EXERCISE GOAL:
Please restate, word for word, the lines below that begin at the one with "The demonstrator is" and end at the one with "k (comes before". Leave out all other lines.

* * * * * * * * *

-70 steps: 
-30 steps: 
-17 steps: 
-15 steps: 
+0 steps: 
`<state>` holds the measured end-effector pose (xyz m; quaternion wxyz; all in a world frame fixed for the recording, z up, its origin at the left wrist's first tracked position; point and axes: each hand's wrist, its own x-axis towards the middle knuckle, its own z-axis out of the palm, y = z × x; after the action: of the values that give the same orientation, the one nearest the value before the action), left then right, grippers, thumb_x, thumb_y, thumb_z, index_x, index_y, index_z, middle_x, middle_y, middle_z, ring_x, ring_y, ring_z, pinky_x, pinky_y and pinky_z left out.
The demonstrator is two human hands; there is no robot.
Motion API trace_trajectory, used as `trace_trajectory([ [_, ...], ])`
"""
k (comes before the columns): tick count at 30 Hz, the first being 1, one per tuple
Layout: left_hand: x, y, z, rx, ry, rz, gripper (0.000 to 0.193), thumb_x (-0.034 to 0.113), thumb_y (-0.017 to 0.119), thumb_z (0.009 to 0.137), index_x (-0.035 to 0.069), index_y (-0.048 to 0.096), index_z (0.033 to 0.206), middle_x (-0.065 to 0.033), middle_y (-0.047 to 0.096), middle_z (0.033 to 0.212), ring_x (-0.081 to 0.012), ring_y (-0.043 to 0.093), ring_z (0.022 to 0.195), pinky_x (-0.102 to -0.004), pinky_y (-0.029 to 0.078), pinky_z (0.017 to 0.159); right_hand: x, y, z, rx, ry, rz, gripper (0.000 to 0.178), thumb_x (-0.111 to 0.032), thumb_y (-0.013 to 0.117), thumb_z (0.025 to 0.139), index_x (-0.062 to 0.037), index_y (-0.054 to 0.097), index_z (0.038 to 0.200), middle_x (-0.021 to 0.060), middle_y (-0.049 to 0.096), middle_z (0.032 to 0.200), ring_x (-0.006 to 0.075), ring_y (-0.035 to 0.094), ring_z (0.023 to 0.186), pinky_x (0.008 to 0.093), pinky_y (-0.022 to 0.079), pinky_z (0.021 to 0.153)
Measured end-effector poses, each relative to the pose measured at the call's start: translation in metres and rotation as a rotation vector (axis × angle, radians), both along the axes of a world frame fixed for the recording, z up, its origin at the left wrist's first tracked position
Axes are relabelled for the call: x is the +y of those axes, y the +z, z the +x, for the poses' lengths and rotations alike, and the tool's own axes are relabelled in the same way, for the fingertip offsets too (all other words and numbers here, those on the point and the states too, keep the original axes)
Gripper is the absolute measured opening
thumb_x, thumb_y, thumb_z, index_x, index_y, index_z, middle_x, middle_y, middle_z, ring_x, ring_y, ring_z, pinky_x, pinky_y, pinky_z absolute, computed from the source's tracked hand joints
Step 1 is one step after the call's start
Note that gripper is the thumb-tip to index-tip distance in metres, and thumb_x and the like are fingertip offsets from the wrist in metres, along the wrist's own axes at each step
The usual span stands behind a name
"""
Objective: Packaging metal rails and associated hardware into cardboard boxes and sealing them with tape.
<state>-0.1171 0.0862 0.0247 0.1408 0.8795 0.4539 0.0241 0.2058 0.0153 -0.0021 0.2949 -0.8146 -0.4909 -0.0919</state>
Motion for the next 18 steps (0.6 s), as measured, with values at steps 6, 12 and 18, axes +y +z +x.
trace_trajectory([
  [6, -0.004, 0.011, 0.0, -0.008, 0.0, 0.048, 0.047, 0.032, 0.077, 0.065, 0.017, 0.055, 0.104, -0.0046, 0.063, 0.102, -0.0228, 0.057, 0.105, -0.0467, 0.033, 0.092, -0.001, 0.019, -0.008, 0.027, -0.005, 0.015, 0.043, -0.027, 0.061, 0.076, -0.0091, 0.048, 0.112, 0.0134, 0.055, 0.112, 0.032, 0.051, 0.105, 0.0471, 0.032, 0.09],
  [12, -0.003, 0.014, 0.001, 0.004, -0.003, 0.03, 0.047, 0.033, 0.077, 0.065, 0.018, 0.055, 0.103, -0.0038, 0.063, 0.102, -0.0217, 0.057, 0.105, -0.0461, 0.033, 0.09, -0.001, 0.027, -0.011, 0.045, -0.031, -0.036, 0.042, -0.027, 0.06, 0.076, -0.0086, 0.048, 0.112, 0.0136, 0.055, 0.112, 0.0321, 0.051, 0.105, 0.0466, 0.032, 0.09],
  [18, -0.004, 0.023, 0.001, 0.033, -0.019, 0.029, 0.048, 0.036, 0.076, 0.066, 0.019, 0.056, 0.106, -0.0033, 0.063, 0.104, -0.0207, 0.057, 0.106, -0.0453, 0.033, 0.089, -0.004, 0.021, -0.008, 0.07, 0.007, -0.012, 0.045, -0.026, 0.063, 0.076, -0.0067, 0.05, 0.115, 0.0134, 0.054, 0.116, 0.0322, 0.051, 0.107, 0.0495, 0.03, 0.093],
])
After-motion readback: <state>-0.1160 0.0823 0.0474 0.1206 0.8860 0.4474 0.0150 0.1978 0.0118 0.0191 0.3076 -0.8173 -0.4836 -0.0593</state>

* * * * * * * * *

ANSWER BOX:
The demonstrator is two human hands; there is no robot.
Motion API trace_trajectory, used as `trace_trajectory([ [_, ...], ])`
"""
k (comes before the columns): tick count at 30 Hz, the first being 1, one per tuple

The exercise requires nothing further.